Current window manager: OPENBOX (starts from C.L. with: 'xwin openbox-session')

JWM vsvn-574
ROX-Filer 2.11

=== Network Interface ===

wlan0 connected

=== report-video ===

Precise Puppy, version 5.3.0 on Mon 4 Nov 2013

Chip description:
2.0 VGA compatible controller
Intel Corporation Mobile 945GM/GMS, 943/940GML Express Integrated Graphics Controller (rev 03)
oem: Intel(r) 82945GM Chipset Family Graphics Chip Accelerated VGA BIOS
product: Intel(r) 82945GM Chipset Family Graphics Controller Hardware Version 0.0

X Server: Xorg
Driver used: intel

X.Org version: 1.11.3
dimensions: 1280x800 pixels (338x211 millimeters)
depth of root window: 16 planes
Release Date: 2011-12-16
Build Date: 04 April 2012 11:58:38PM

=== /etc/rc.d/PUPSTATE ===

PUPMODE=12
PDEV1='sda1'
DEV1FS='ext4'
PUPSFS='sda1,ext4,/precise5.3.0frugal/puppy_precise_5.3.0.sfs'
PUPSAVE='sda1,ext4,/precise5.3.0frugal/precisesave.4fs'
PMEDIA='atahd'
#ATADRIVES is all internal ide/pata/sata drives, excluding optical, excluding usb...
ATADRIVES='sda '
#ATAOPTICALDRIVES is list of non-usb optical drives...
ATAOPTICALDRIVES='sr0 '
#these directories are unionfs/aufs layers in /initrd...
SAVE_LAYER='/pup_rw'
PUP_LAYER='/pup_ro2'
#The partition that has the precisesave file is mounted here...
PUP_HOME='/mnt/dev_save'
#(in /initrd) ...note, /mnt/home is a link to it.
#this file has extra kernel drivers and firmware...
ZDRV=''
#complete set of modules in the initrd (moved to main f.s.)...
ZDRVINIT='no'
#Partition no. override on boot drive to which session is (or will be) saved...
PSAVEMARK=''
PSUBDIR='/precise5.3.0frugal'

If 5.4 was the first official Precise which Puppy do I really have? I have not downloaded UPUP to the best of my knowledge.

[Hogweed]

There were some official (Barryk) 5.3 Precise series beta releases.

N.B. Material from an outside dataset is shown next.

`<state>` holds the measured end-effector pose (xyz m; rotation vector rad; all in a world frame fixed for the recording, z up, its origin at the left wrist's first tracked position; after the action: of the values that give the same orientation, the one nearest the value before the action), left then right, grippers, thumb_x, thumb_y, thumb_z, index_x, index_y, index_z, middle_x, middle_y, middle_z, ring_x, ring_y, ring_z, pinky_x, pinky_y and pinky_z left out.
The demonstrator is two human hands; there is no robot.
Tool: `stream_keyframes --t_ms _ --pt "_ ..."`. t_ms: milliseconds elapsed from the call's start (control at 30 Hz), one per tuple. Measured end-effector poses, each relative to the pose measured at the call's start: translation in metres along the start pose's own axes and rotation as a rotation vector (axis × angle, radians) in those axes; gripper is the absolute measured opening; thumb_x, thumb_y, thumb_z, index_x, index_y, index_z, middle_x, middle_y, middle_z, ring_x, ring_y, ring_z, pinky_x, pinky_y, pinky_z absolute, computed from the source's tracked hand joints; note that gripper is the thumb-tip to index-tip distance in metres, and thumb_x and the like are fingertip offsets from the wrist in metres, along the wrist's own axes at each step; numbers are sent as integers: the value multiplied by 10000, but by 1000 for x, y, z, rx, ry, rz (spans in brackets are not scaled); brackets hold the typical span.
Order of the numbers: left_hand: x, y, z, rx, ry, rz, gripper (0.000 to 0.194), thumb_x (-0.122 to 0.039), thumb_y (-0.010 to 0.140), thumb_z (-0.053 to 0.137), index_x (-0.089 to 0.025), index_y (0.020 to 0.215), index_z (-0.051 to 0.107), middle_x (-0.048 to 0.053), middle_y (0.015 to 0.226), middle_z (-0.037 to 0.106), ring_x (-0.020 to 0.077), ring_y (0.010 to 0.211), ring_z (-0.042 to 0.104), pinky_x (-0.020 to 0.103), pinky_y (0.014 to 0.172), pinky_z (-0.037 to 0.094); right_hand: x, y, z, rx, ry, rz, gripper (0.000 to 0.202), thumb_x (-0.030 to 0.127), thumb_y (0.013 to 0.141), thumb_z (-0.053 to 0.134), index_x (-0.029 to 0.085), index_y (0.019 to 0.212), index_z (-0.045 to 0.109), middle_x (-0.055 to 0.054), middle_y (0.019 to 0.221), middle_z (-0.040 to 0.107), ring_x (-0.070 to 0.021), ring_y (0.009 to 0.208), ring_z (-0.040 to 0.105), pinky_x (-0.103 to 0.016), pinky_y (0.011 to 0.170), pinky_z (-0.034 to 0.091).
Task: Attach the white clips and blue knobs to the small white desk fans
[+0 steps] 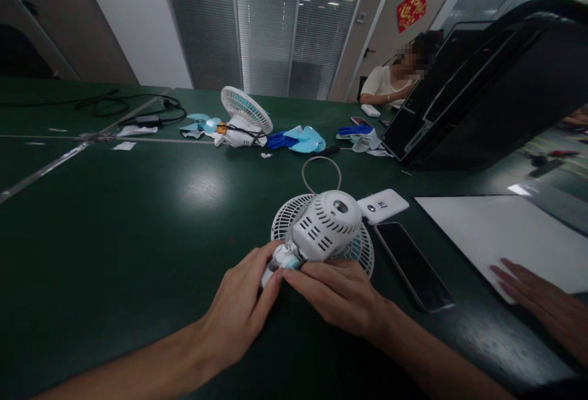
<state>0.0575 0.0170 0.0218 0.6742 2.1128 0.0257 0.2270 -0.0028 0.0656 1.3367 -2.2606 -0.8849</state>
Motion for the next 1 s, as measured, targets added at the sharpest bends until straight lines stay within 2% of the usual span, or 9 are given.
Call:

There was also this http://murga-linux.com/puppy/viewtopic.php?t=80431

Post about confusion of the variants here http://bkhome.org/blog/?viewDetailed=02958

[roadkill13]

Thanks Hogweed. I was aware of the "ov" variant and actually tested it. It was easily identified by the presence of "ov" in the sfs file of the iso. The one I have is clearly Precise 5.3.0 and does not have some of the packages included in "ov".

Probably a beta then. I wonder if the 5.4 devx willsuffice for compiling software as this version is working extremely well on my Acer Aspire laptop.

[Atle]

So the last sentence on the first page of the forum thread ends like this last year:

Nooby:

So either a very innocent way to check that it works
or a CIA way to have total control through Linux?

And then ends with the post as seen above... last year...

What i feel I can not understand what is solved?